The gabiroba tree, of the genus Campomanesia, is a fruit tree native to Brazil, distributed in the territory of the south, center-west, and northeast regions, presenting an erect habit and reaching between 4 and 25 m in height. Its leaves are used in traditional medicine and in the preparation of teas, as well as being employed in the treatment of inflammation, kidney diseases, and hypercholesterolemia [26].

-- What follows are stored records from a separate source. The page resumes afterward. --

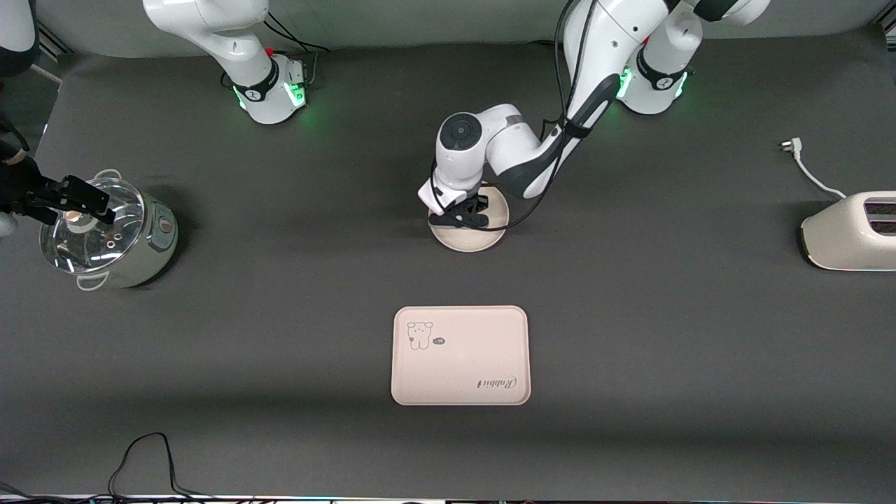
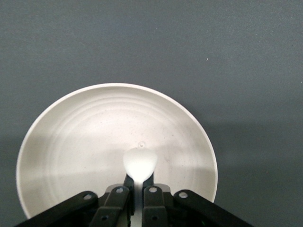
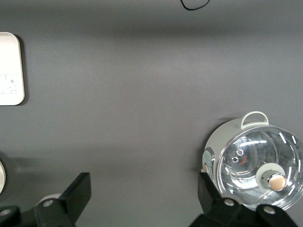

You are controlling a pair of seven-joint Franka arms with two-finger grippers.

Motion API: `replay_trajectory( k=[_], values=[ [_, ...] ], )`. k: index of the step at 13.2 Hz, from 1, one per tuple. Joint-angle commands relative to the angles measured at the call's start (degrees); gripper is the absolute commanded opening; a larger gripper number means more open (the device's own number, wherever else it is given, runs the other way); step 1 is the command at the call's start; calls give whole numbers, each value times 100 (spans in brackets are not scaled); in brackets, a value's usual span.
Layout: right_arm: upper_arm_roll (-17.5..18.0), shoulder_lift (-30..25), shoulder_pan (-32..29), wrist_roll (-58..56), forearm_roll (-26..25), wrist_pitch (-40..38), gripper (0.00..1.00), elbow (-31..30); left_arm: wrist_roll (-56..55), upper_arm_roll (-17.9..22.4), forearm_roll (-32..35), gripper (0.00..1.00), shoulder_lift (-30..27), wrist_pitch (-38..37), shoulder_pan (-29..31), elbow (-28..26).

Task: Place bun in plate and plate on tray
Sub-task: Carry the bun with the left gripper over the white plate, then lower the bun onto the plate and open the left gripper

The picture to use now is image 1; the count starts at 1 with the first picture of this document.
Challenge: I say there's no steel pot with lid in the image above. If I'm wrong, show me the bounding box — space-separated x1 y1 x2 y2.
40 168 179 291

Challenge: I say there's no white toaster power cable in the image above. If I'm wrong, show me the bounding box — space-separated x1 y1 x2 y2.
779 138 848 200

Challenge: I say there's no white toaster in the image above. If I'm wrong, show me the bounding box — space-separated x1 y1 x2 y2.
798 190 896 272

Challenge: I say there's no cream rabbit print tray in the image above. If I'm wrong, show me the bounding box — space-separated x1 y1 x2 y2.
391 305 531 407

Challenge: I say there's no round cream plate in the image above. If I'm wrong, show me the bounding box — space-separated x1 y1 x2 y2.
428 183 510 253

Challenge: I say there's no dark grey table mat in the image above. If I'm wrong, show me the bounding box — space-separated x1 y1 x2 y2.
0 28 896 501

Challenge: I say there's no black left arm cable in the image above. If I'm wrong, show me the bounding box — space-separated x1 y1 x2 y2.
428 0 599 233

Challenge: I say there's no thin black floor cable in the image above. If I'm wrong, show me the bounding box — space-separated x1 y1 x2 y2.
108 433 211 499

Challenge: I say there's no glass pot lid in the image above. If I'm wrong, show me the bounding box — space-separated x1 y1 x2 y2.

Gabiroba tree fruits are popularly known as gabiroba and have sensory characteristics, such as a sweet acid flavor, juicy pulp, yellow-orange color, and thin skin (Figure 3). Among the various compounds already identified in gabiroba, the classes of flavonoids, carotenoids, and vitamins stand out, which have a high antioxidant and anti-inflammatory capacity [27].
Due to its sensory and bioactive properties, gabiroba has already been used as a raw material in the development of jams [28], added in a dehydrated form into chocolate bars [29], and its seeds have been evaluated for their antidiabetic and hypolipidemic potential [5], despite the industrial exploitation of gabiroba still being in its initial stages.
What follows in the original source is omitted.